Acknowledging that interesting developments came about in that period does
necessarily justify Apartheid or lessen its immoral nature. Just as (not to
invoke Godwin, the systems were totally different) we can acknowledge the
amazing technology that German engineers and scientists invented during the
Second World War without endorsing Nazi ideology.

With regards to the question of whether RSA is a less interesting science and
engineering power, it's complex. Certainly, when it comes to state-funded R&D,
especially in defence and space, then yes it's true. The defence industry,
while still innovative and very advanced in certain niche areas, has shrunk
significantly since Apartheid, shedding many skills and leaving many defence
industry companies in precarious financial positions. This is a result of the
huge cuts in defence spending since 1990, which gutted the industry. That
level of funding would never have been sustainable in a democracy with a
universal franchise and serious socio-economic problems though.
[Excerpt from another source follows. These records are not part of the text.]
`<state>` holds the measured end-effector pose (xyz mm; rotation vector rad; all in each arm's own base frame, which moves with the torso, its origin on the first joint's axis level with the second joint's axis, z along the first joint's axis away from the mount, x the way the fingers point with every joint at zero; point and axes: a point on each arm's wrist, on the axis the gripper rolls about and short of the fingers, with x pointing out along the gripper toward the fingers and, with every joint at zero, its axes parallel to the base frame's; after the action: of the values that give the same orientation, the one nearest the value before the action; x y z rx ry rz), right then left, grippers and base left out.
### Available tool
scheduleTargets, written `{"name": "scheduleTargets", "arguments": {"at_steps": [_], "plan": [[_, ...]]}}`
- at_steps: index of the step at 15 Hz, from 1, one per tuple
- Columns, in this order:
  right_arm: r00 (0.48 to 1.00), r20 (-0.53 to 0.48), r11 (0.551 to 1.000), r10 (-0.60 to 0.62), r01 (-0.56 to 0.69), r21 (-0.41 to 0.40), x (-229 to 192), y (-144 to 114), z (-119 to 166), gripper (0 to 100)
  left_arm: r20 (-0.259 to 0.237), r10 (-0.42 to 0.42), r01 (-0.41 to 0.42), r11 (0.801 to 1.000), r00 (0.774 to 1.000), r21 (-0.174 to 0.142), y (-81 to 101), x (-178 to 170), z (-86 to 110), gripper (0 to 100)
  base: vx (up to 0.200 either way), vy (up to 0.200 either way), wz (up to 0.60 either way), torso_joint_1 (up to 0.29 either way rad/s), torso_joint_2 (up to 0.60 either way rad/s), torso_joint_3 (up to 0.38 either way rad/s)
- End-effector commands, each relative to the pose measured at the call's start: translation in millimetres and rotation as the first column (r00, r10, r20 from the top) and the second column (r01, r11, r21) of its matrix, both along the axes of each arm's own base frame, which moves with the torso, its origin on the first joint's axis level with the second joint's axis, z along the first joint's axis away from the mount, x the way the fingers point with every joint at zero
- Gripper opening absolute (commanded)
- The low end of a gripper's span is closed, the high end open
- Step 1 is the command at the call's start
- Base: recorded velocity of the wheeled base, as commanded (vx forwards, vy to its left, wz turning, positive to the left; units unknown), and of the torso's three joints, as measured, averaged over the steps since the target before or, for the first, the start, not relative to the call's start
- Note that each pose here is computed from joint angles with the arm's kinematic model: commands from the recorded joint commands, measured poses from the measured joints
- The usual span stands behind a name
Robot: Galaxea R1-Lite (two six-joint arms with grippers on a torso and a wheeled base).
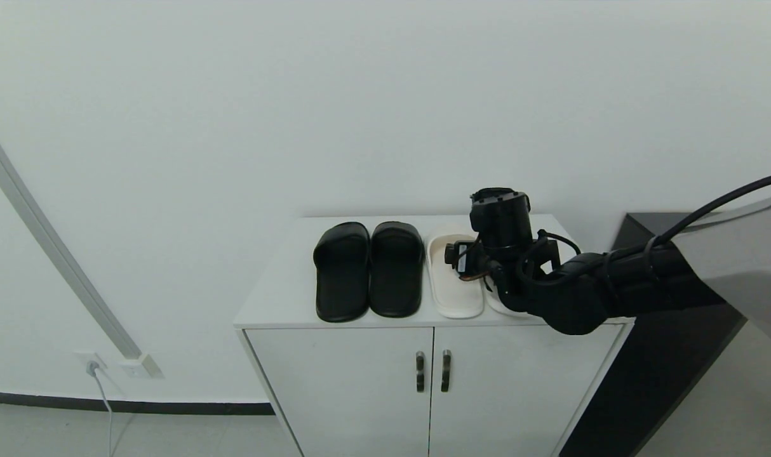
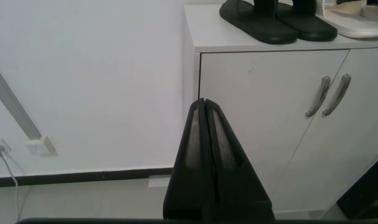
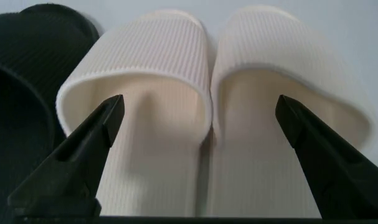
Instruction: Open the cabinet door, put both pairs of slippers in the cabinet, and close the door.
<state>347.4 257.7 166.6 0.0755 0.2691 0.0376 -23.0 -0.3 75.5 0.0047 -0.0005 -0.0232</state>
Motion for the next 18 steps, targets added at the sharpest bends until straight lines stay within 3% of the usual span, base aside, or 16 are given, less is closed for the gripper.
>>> {"name": "scheduleTargets", "arguments": {"at_steps": [1,5,6,11,16,18], "plan": [[1.000,-0.002,1.000,-0.007,0.007,-0.004,9,2,-6,100,0.000,0.000,0.000,1.000,1.000,0.000,0.0,0,0.2,0,0.000,0.000,0.00,0.000,0.00,0.000],[0.999,0.009,0.999,-0.033,0.033,-0.027,31,-1,-14,100,-0.002,0.000,0.000,1.000,1.000,0.000,0.0,0,-0.2,0,0.000,0.000,0.00,0.000,0.00,0.000],[0.999,0.008,0.999,-0.034,0.035,-0.027,33,-2,-15,0,0.000,0.000,0.000,1.000,1.000,0.000,0.0,0,0.2,0,0.000,0.000,0.00,0.000,0.00,0.000],[0.999,0.015,0.999,-0.030,0.030,-0.025,34,-3,-12,0,0.000,0.000,0.000,1.000,1.000,0.000,0.0,0,0.2,0,0.000,0.000,0.00,0.000,0.00,0.000],[0.997,0.071,0.998,-0.006,0.010,-0.057,3,-20,31,0,-0.002,0.000,0.000,1.000,1.000,0.000,0.0,0,-0.2,0,0.000,0.000,0.00,0.000,0.00,0.000],[0.994,0.085,0.996,0.069,-0.064,-0.060,-28,-26,49,0,-0.002,0.000,0.000,1.000,1.000,0.000,0.0,0,-0.2,0,0.000,0.000,0.00,0.000,0.00,0.000]]}}
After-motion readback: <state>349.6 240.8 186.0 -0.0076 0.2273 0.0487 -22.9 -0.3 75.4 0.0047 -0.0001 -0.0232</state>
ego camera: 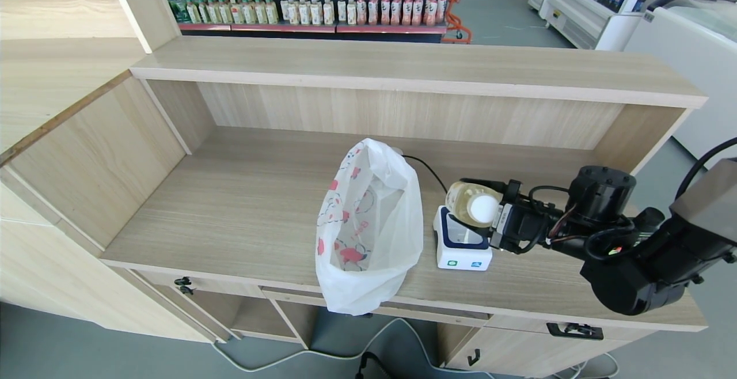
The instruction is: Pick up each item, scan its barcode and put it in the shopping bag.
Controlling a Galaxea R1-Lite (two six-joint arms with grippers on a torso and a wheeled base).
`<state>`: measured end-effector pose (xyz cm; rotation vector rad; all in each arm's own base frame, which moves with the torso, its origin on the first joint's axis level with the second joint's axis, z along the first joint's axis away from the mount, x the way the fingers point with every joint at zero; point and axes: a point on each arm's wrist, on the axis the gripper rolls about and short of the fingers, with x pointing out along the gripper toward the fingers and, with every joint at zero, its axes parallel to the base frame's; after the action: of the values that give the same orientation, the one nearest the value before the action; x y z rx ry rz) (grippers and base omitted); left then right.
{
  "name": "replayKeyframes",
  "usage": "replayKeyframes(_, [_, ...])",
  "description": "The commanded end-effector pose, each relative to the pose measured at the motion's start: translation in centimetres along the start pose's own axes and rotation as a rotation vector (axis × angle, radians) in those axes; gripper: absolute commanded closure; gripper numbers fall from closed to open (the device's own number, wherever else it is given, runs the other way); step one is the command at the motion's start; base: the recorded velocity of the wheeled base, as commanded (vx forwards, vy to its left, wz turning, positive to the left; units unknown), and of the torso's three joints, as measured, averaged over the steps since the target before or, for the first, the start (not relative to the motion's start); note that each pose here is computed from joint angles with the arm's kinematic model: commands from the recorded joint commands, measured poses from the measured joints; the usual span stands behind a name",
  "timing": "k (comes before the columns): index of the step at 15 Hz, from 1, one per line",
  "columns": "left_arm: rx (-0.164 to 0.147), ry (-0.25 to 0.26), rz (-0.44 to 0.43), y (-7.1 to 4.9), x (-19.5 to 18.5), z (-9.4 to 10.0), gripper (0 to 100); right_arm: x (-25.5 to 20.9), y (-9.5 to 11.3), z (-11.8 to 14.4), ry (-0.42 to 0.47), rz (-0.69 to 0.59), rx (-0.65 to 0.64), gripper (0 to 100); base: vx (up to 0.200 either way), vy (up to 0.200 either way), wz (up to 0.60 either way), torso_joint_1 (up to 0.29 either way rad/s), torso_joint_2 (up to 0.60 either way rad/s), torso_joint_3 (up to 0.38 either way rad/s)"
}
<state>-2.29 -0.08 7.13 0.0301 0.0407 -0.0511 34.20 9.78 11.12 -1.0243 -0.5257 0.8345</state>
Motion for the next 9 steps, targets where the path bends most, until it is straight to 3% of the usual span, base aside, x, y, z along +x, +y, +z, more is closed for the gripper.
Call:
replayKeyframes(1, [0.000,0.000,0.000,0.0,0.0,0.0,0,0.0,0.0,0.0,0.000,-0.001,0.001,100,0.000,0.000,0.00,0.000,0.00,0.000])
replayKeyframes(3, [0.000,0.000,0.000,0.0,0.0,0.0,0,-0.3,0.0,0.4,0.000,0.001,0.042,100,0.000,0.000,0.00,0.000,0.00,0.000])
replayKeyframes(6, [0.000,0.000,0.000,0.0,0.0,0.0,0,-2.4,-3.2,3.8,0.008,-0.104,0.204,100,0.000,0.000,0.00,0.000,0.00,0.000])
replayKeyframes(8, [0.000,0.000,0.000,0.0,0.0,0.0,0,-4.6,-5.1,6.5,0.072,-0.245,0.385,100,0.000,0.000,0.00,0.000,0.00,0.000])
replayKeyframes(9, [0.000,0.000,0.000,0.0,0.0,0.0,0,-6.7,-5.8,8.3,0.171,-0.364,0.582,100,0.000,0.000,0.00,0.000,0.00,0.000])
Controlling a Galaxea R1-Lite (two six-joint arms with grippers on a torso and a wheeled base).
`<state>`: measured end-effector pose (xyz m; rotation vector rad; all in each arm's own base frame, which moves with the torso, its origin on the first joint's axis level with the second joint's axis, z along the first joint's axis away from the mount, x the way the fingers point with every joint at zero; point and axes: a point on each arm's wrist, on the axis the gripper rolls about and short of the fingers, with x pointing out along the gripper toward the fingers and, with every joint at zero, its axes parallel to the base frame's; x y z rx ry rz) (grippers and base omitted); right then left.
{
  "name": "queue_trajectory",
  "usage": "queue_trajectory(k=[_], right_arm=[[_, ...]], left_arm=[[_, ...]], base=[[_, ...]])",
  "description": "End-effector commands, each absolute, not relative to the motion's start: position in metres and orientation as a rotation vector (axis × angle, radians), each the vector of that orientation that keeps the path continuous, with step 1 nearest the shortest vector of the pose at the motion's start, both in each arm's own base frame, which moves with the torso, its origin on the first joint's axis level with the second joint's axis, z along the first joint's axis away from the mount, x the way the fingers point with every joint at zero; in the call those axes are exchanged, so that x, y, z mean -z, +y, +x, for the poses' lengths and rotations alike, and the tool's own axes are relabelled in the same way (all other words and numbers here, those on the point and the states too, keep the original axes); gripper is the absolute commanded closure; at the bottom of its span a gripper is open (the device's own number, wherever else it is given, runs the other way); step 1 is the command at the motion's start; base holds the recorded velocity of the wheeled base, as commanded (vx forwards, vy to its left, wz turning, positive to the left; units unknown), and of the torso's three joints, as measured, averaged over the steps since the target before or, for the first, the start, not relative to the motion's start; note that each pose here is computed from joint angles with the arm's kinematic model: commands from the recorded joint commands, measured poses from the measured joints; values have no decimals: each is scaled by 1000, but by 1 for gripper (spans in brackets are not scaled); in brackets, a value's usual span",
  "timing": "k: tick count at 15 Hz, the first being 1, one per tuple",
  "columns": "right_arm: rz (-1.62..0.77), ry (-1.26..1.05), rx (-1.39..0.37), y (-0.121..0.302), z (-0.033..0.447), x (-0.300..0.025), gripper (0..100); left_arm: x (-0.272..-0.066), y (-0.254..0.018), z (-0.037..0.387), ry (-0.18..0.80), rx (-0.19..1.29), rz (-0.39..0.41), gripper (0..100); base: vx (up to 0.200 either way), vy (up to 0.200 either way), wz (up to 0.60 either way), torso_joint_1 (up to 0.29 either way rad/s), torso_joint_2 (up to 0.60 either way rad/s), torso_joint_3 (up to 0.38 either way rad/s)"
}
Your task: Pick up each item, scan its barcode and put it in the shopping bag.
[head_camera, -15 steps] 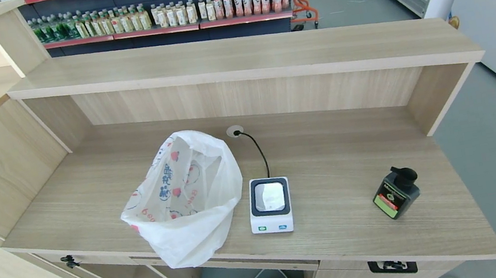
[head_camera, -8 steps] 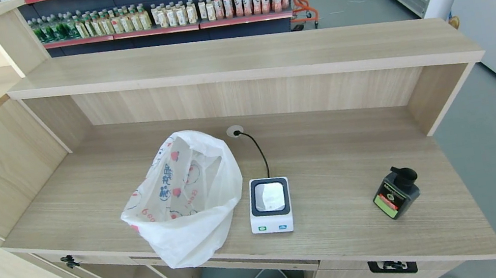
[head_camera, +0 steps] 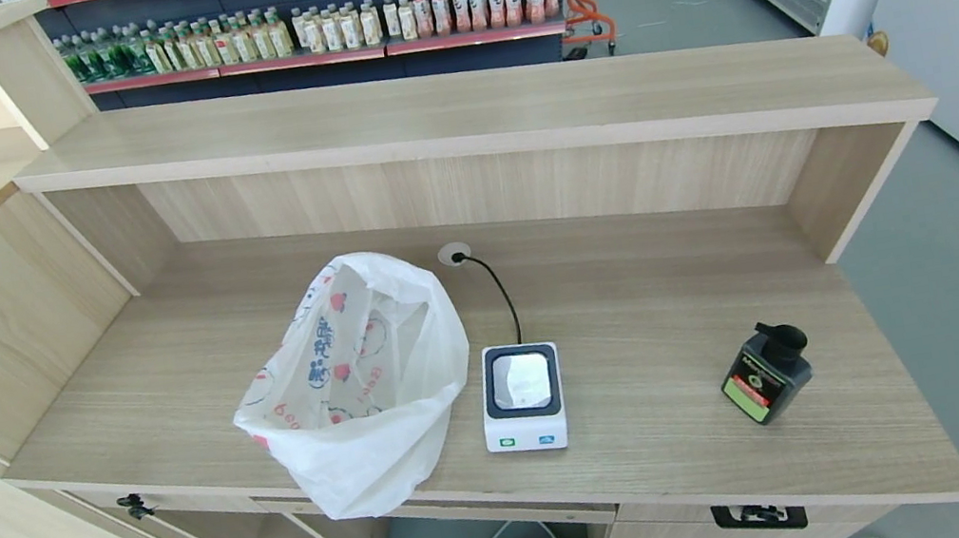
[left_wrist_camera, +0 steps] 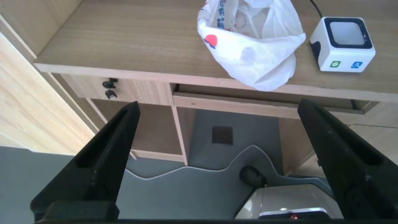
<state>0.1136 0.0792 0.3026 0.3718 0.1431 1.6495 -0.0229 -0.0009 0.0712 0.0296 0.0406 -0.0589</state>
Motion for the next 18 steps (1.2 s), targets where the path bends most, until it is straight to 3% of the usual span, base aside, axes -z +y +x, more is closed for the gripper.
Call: queue_trajectory(k=[1, 7, 18], right_arm=[[375, 154, -1632, 89, 125, -296, 100], [388, 135, -1641, 111, 123, -292, 100], [328, 124, -1622, 112, 125, -285, 100]], left_arm=[[-71, -1, -23, 42, 59, 30, 0], [-71, -1, -23, 42, 59, 30, 0], [-71, -1, -23, 42, 59, 30, 0]], base=[[0, 0, 0, 0, 0, 0], [0, 0, 0, 0, 0, 0], [0, 0, 0, 0, 0, 0]])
To some extent the non-defence private sector suffered too as state R&D dried
up almost entirely. It's important to understand that with the trade sanctions
of the late 1980s it was state funding and the mining industry which drove
most R&D and many companies weren't able to transition to a market-based
approach when that stopped. Imagine the impact on the US high-technology scene
were US government research funding to be yanked almost overnight from
universities and private companies.

Yet there are some encouraging developments, with private companies continuing
to try to innovate using private capital. The satellite design and
construction industry has re-established itself and is growing fairly well, as
are other space-based industries especially astronomy where South Africa is
one of the world leaders. Similarly there is small but rapidly-growing tech
scene that's creating some interesting things, with two prominent examples
being the development of Amazon's EC2 system and Mark Shuttleworth's Thawte
Consulting. Mobile telecoms are another interesting area, while there are some
aerospace firms doing well, such as Aerosud which is a single-source supplier
for both Airbus and Boeing on safety-critical parts.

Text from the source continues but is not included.